NFL Evolution will feature a guest columnist every Tuesday, each with a different viewpoint of player health and safety from the youth level to pro football.
Dr. Elizabeth M. Pieroth, contributing columnist
The advice patients receive after they suffer a concussion is often the same. They are told to "rest."
This is good advice based on our understanding of the physiologic changes that occur in the brain after a concussion. Concussion is often described as an "energy crisis" of the brain, so limiting activity to reduce the additional energy demands of the brain during the initial recovery is an appropriate recommendation.
However, patients and their families are understandably confused about what that actually means. Should they take a nap or stop all activities? Can the concussed person go to school or work or not? Unfortunately, patients are given widely variable information on how to "rest" from their healthcare providers.
In a 2009 position paper, an international panel of experts recommended "complete physical and cognitive rest." The problem is that complete rest is not realistic (it's not possible to not use your brain or stop all physical movement!) and not truly what the experts meant. Four years later, in the updated position paper, the recommendation for "complete" rest was removed.
In the meantime, the notion of complete rest took on a life of its own. The recommendations given to patients were made with good intentions but lacked scientific support and caused many negative consequences.
Patients were told to "stay in a totally dark room" for days or even weeks, but there was no evidence that this was actually helpful. Instead, patients became anxious and isolated at home. Students were kept out of school for lengthy periods of time, even though they were engaging in cognitive activities at home. They became overwhelmed with the amount of school work to make up and fearful they would fall behind permanently.
Many students became depressed because of being removed from their classmates, teammates and previously enjoyed activities. Employees were not allowed to return to work, regardless of the financial ramifications for missing work.
More recent research has looked closely at this issue and found that those who dramatically limited their activity or remained in a dark room did not recover from a concussion any quicker than those who just reduced their activity initially. Additionally, other research did not find that students who stayed home from school for longer periods of time recovered sooner than those who took two days off after the injury.
If severe restrictions in activity are not helping and are causing other problems, why is this still being recommended? That is because changes in standard practices move slowly, even when healthcare providers are doing their best to stay up on the research. Particularly with research on concussions, our knowledge is evolving quickly.

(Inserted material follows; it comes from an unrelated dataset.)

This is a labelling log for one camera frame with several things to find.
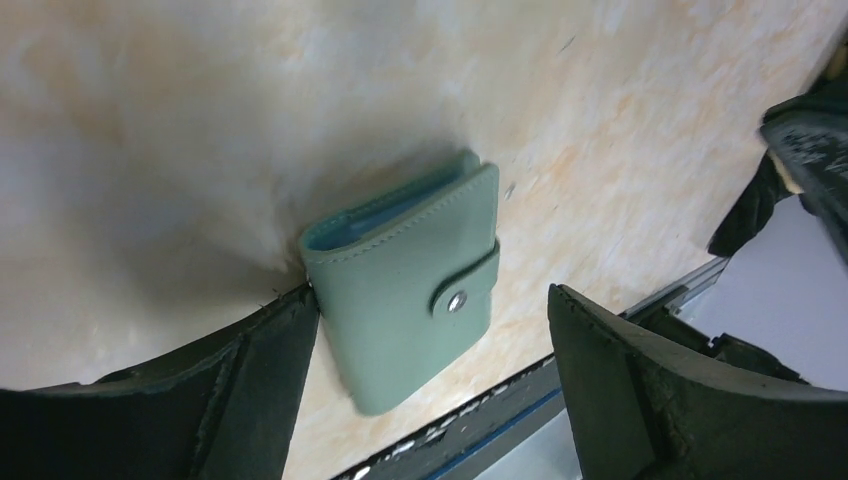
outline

At this time, we recommend limiting the amount of exposure to activities that increase a patient's symptoms, such as reading, computer use or other screens, during the initial recovery period. Not every activity will bother every person. The best approach for most patients is to take 1-2 days away from school or work. We then try to alter the school or work environment to lessen the triggers for the patient's symptoms. This typically includes removal from gym class, allowing a student breaks during the day if their headache increases, permitting a student to eat outside of the cafeteria to avoid being overstimulated, and delaying tests/quizzes until they are able to adequately study. There are many additional accommodations that can be utilized.
Some individuals, however, do benefit from greater time away from very stimulating environments but this should be determined on a case-by-case basis. It is not helpful to give the same recommendations to each patient. Any return-to-school or return-to-work plan should be individualized to address the patient's particular symptoms. They must also make sure these recommendations are adequately communicated to the school system or employer.
The goal is to find a solution that meets three objectives: minimizing the symptoms to aid the healing process; protecting a student's grades or employee's work status; and not being so restrictive that the student or employee is overwhelmed with the work to make up once they are recovered.
Finally, we no longer recommend removal from all physical activity until the patient has fully recovered. A return to physical activity is recommended once it can be tolerated by the patient, even if he/she is still symptomatic.
This notion of "active rehabilitation" encourages low level exertion (riding a stationary bicycle, walking) and research has been shown this aids the healing process. A return to physical exercise also improves sleep and mood in the concussed patient.
It's particularly important for athletes who are use to moving. However, the activity should not require extensive balance or be too jarring to the neck (running, jumping) until this has been approved by their healthcare provider.
Dr. Elizabeth M. Pieroth is a Board Certified Clinical Neuropsychologist and the Associate Director of the NorthShore University HealthSystem Sports Concussion Program (Evanston, Illinois). She has been involved in the assessment of players in the National Hockey League since 1997 and is the Head Injury/Concussion specialist for the Chicago Bears, Blackhawks, White Sox, and Fire and numerous colleges and high schools across the State of Illinois. She also is on the Board of Directors of the Brain Injury Association of Illinois and is a member of the USA Football Heads Up Advisory Committee and the U.S. Soccer Concussion Task Force.